> **WHAT TO PRODUCE**
Starting at the first line of the data below, write out each line exactly until you reach the line containing "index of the", and include that line too.

> **THE DATA**

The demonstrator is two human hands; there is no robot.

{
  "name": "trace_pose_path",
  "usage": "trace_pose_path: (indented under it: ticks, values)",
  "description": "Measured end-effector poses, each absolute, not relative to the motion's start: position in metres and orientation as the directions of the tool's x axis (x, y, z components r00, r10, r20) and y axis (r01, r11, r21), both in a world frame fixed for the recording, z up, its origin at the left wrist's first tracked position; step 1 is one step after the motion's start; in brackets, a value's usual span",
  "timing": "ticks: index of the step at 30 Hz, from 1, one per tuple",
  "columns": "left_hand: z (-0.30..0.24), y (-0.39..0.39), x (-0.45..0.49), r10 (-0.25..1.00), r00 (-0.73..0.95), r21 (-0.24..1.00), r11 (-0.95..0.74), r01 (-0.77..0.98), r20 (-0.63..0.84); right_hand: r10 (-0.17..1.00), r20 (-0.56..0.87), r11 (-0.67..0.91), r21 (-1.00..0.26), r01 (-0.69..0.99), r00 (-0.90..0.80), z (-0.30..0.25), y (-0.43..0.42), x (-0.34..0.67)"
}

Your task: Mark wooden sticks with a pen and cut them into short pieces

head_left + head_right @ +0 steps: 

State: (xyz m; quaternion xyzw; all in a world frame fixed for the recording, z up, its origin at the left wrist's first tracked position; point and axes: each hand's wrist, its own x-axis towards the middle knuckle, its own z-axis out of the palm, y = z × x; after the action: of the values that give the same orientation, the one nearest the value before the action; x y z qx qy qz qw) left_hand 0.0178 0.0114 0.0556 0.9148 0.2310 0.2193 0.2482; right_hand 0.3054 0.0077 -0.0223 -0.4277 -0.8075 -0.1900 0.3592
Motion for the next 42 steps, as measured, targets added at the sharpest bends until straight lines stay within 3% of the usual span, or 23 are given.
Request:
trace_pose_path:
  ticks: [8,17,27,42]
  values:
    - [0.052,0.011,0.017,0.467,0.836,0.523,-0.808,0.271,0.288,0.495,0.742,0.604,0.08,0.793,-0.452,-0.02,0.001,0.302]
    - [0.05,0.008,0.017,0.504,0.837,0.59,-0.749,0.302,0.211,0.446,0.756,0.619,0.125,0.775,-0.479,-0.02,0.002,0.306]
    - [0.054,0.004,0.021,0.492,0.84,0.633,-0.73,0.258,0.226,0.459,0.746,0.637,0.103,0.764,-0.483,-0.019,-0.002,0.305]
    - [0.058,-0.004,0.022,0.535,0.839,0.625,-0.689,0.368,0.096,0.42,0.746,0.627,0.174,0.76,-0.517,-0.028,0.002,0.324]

> **TASK OUTPUT**
The demonstrator is two human hands; there is no robot.

{
  "name": "trace_pose_path",
  "usage": "trace_pose_path: (indented under it: ticks, values)",
  "description": "Measured end-effector poses, each absolute, not relative to the motion's start: position in metres and orientation as the directions of the tool's x axis (x, y, z components r00, r10, r20) and y axis (r01, r11, r21), both in a world frame fixed for the recording, z up, its origin at the left wrist's first tracked position; step 1 is one step after the motion's start; in brackets, a value's usual span",
  "timing": "ticks: index of the step at 30 Hz, from 1, one per tuple",

No further output will be produced for this exercise.